A prisão do ex-diretor-geral da Polícia Rodoviária Federal (PRF) Silvinei Vasques abriu uma nova etapa na execução das penas impostas pelo Supremo Tribunal Federal (STF) aos condenados por participação na tentativa de golpe de Estado investigada pela Corte. Parte dos réus ligados ao núcleo central da articulação já cumpre pena, entre eles o ex-presidente Jair Bolsonaro e ex-ministros de seu governo.
A Polícia Federal cumpriu neste sábado dez mandados de prisão domiciliar, com tornozeleira eletrônica, determinados pelo STF. Entre os alvos está o ex-assessor da Presidência Filipe Martins. As ações ocorrem no Rio de Janeiro, São Paulo, Espírito Santo, Paraná, Goiás, Bahia, Tocantins e Distrito Federal, com apoio do Exército em parte das diligências.

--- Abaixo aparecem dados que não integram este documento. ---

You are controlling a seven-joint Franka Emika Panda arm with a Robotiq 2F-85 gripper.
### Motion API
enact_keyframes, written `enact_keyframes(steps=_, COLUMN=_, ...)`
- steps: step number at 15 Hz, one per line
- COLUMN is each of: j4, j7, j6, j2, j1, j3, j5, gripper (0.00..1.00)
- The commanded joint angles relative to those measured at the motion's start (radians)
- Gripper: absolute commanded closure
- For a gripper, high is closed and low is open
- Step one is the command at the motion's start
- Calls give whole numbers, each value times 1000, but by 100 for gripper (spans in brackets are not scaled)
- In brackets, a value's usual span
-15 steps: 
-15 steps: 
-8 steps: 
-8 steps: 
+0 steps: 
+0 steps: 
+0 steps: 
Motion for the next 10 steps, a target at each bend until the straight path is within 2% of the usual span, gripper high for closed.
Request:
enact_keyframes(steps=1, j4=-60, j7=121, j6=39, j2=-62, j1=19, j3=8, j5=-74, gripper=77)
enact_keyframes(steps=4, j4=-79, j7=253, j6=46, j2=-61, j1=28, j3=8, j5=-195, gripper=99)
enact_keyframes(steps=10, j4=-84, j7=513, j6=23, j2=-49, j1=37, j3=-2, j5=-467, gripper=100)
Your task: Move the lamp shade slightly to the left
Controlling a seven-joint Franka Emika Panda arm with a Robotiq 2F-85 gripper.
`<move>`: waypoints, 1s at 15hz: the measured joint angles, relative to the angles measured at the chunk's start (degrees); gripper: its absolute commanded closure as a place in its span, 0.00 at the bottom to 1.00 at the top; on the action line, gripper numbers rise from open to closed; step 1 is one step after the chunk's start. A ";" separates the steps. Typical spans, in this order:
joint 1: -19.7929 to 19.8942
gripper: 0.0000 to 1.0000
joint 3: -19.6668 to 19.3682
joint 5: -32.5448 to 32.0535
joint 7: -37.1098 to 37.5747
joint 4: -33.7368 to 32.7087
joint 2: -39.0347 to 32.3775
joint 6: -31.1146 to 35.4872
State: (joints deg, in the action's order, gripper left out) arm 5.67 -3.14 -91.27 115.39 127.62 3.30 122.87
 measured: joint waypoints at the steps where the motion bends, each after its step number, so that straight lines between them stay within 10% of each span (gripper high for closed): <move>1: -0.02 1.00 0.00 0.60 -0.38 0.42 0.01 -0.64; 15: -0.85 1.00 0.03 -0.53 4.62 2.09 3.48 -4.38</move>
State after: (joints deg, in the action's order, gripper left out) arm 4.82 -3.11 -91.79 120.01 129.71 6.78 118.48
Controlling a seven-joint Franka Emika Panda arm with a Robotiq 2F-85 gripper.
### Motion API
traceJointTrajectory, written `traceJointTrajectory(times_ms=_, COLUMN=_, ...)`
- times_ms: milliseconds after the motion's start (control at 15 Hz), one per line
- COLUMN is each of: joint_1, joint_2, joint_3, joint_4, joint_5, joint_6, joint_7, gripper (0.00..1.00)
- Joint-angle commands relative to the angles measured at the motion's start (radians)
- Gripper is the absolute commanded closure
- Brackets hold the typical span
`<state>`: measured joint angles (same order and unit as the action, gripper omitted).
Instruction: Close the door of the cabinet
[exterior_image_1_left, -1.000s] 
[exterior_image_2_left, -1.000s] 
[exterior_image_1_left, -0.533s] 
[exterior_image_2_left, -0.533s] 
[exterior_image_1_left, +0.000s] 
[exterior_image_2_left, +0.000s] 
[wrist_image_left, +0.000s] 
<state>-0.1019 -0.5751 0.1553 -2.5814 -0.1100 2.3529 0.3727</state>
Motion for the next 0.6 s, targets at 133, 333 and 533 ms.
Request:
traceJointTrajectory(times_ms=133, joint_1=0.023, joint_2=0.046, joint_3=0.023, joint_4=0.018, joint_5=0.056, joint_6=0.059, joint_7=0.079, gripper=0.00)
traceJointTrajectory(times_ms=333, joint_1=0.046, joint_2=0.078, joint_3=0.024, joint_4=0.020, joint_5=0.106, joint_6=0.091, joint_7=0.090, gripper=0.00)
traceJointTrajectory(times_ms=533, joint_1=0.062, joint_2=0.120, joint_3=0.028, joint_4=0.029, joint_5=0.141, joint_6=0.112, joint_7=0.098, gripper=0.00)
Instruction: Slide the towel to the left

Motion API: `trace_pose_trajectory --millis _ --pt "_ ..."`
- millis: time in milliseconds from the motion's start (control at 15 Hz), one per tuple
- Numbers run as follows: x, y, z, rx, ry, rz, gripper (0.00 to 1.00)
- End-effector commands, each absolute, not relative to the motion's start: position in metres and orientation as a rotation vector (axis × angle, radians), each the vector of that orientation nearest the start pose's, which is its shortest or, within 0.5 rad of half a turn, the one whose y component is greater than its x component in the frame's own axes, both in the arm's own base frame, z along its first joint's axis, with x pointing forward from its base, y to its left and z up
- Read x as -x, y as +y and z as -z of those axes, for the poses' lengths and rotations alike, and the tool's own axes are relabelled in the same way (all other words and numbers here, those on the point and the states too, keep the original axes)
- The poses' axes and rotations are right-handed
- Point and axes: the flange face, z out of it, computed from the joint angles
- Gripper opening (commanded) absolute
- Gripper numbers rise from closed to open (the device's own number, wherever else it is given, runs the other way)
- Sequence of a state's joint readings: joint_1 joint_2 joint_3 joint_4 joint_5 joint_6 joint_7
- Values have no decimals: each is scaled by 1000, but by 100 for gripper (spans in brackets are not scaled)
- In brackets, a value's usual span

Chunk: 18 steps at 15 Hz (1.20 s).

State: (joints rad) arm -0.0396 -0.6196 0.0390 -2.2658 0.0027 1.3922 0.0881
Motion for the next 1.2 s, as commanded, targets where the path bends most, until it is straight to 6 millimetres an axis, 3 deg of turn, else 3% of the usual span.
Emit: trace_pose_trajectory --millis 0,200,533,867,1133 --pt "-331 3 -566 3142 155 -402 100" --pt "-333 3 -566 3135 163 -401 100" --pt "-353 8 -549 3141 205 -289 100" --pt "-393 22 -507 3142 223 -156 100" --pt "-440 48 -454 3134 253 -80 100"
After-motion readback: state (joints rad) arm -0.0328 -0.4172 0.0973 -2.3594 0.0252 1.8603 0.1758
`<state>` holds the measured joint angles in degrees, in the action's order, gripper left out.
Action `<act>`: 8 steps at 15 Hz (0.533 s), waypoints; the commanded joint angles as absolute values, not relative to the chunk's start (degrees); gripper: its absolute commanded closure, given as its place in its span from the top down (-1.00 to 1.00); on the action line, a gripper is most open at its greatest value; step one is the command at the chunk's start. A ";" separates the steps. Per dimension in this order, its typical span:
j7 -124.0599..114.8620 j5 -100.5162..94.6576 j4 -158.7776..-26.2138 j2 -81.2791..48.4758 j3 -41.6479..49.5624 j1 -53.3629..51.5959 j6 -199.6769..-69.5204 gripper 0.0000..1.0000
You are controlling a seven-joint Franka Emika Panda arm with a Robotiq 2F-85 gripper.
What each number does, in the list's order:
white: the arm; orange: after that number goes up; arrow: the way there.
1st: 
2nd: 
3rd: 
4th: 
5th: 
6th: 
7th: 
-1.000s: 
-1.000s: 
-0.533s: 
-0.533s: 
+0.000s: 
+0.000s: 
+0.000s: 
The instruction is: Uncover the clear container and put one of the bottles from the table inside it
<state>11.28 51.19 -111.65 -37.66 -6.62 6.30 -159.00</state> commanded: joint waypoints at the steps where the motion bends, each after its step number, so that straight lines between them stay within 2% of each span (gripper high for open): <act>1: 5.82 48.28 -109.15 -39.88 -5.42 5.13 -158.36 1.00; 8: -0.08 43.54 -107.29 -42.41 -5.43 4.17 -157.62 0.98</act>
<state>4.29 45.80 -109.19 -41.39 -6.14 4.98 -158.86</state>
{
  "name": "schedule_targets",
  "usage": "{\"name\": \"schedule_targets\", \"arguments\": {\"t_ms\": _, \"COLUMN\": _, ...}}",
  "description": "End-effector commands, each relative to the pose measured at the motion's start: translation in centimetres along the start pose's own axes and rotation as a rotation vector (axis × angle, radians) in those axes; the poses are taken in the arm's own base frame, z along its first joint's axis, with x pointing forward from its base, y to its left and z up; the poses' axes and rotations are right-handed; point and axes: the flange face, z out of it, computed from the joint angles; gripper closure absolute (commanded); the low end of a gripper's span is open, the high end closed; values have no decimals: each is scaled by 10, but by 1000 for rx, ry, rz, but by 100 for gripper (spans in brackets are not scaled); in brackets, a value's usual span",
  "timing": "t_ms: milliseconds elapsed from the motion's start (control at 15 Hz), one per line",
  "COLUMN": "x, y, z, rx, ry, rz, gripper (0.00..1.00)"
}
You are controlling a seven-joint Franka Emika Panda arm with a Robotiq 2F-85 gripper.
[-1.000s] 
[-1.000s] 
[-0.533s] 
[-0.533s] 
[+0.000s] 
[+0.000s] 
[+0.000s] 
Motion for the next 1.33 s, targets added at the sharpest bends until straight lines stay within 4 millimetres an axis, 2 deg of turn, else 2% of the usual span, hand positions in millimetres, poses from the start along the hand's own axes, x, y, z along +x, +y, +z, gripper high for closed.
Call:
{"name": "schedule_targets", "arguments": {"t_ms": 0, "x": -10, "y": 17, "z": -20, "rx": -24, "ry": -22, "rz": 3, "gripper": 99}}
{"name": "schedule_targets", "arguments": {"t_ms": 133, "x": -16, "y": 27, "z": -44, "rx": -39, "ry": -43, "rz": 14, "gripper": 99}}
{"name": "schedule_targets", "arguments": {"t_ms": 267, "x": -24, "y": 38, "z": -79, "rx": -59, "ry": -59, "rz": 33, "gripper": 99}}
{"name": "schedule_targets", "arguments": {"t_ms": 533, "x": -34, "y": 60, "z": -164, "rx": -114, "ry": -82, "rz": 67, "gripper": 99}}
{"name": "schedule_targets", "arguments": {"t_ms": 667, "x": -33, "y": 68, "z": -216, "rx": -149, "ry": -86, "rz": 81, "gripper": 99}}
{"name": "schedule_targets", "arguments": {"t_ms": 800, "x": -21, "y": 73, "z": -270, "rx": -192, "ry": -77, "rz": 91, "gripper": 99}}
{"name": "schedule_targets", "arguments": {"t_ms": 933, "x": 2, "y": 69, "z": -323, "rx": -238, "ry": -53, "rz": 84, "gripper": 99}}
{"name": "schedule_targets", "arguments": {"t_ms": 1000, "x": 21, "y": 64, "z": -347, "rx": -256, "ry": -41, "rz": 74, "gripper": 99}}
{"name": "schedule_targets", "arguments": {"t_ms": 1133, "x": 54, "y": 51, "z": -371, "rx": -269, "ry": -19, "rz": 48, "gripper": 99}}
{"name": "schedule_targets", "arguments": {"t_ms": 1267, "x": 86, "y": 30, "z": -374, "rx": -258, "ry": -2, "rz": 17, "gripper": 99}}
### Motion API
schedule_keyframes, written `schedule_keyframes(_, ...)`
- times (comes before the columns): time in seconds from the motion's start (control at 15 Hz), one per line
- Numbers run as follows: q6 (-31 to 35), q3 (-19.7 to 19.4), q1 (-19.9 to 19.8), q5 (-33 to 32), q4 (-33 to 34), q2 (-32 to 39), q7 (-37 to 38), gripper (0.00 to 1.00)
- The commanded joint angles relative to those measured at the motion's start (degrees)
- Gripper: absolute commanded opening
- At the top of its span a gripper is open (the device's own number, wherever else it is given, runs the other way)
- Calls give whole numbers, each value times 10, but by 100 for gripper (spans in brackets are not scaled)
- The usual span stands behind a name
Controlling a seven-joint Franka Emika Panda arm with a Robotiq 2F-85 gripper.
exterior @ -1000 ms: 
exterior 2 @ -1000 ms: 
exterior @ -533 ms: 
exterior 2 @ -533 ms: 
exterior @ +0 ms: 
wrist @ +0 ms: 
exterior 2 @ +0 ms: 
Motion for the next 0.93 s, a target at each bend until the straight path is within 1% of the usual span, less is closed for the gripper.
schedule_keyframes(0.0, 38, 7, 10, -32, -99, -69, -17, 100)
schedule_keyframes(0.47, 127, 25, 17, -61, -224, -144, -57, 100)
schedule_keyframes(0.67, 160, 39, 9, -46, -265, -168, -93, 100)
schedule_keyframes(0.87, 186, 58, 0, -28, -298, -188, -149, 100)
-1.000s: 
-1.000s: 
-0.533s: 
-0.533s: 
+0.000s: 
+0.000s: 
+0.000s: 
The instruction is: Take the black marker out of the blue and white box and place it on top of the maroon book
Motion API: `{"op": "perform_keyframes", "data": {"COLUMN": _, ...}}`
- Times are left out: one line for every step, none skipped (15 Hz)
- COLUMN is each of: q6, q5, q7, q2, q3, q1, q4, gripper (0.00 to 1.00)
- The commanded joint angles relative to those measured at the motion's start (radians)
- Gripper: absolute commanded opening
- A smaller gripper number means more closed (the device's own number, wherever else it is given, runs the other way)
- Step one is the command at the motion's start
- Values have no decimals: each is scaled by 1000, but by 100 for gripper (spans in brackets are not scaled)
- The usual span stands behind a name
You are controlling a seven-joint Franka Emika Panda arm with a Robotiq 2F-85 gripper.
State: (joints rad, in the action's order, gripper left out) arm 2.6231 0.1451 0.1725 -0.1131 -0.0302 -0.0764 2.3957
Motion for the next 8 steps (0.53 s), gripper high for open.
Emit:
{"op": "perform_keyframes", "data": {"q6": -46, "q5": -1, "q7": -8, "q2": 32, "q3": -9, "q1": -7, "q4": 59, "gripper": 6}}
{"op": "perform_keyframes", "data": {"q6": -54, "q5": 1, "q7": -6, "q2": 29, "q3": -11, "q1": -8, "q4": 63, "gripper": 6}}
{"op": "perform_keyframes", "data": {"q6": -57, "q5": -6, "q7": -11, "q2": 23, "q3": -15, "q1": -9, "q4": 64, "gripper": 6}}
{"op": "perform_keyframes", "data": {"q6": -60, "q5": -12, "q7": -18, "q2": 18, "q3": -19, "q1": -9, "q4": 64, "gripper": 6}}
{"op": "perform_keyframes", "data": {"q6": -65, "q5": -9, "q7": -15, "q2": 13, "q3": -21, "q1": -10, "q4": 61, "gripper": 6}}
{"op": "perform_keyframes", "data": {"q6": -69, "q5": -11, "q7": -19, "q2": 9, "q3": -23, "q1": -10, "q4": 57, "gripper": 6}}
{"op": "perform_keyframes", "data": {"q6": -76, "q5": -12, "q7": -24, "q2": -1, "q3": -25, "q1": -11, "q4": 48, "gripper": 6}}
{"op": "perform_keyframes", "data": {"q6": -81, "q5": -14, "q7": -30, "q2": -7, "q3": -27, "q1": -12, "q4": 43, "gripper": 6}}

Além da prisão domiciliar, as medidas cautelares incluem restrições ao uso de redes sociais, proibição de contato com outros investigados, entrega de passaportes, suspensão de porte de arma e restrições de visitas. Até as 9h30, haviam sido cumpridos os mandados contra Giancarlo Gomes Rodrigues (BA), Marilia Ferreira de Alencar (DF), Angelo Martins Denicoli (ES), Fabricio Moreira de Bastos (TO), Sergio Ricardo Cavaliere (RJ), Bernardo Romão Correa Netto (DF) e Ailton Gonçalves Moraes Barros (RJ).
Ao todo, 29 pessoas foram condenadas, das quais seis estão presas. Entre os que não estão encarcerados, há situações distintas: o ex-deputado Alexandre Ramagem (PL-RJ) está nos Estados Unidos após deixar o país pela fronteira da Guiana; já o ex-tenente-coronel Mauro Cid cumpre pena em regime aberto. Nos demais casos, o prazo para recursos segue aberto, e a previsão é de início de cumprimento das penas em 2026.
Silvinei integra o núcleo cujo julgamento foi concluído em 16 de dezembro. Após tentativa de fuga, deve permanecer em prisão preventiva até a publicação do acórdão referente à condenação a 24 anos e seis meses de prisão. Segundo o ministro Alexandre de Moraes, relator dos processos, a violação das medidas cautelares justificou a adoção da prisão preventiva.
O monitoramento de investigados em prisão domiciliar inclui relatórios diários enviados ao STF, registrando eventuais violações das áreas de circulação autorizadas. A saída de Silvinei de seu endereço, identificada por alerta emitido pela tornozeleira eletrônica, desencadeou buscas da PF e comunicados às autoridades de fronteira. A corporação afirma estar reforçando o acompanhamento dos condenados que aguardam a execução definitiva das penas.
Além do caso, o STF também acompanha episódios de fuga envolvendo investigados em outras ações, como a ex-deputada Carla Zambelli (PL-SP), detida na Itália após a condenação no caso de invasão dos sistemas do Conselho Nacional de Justiça (CNJ).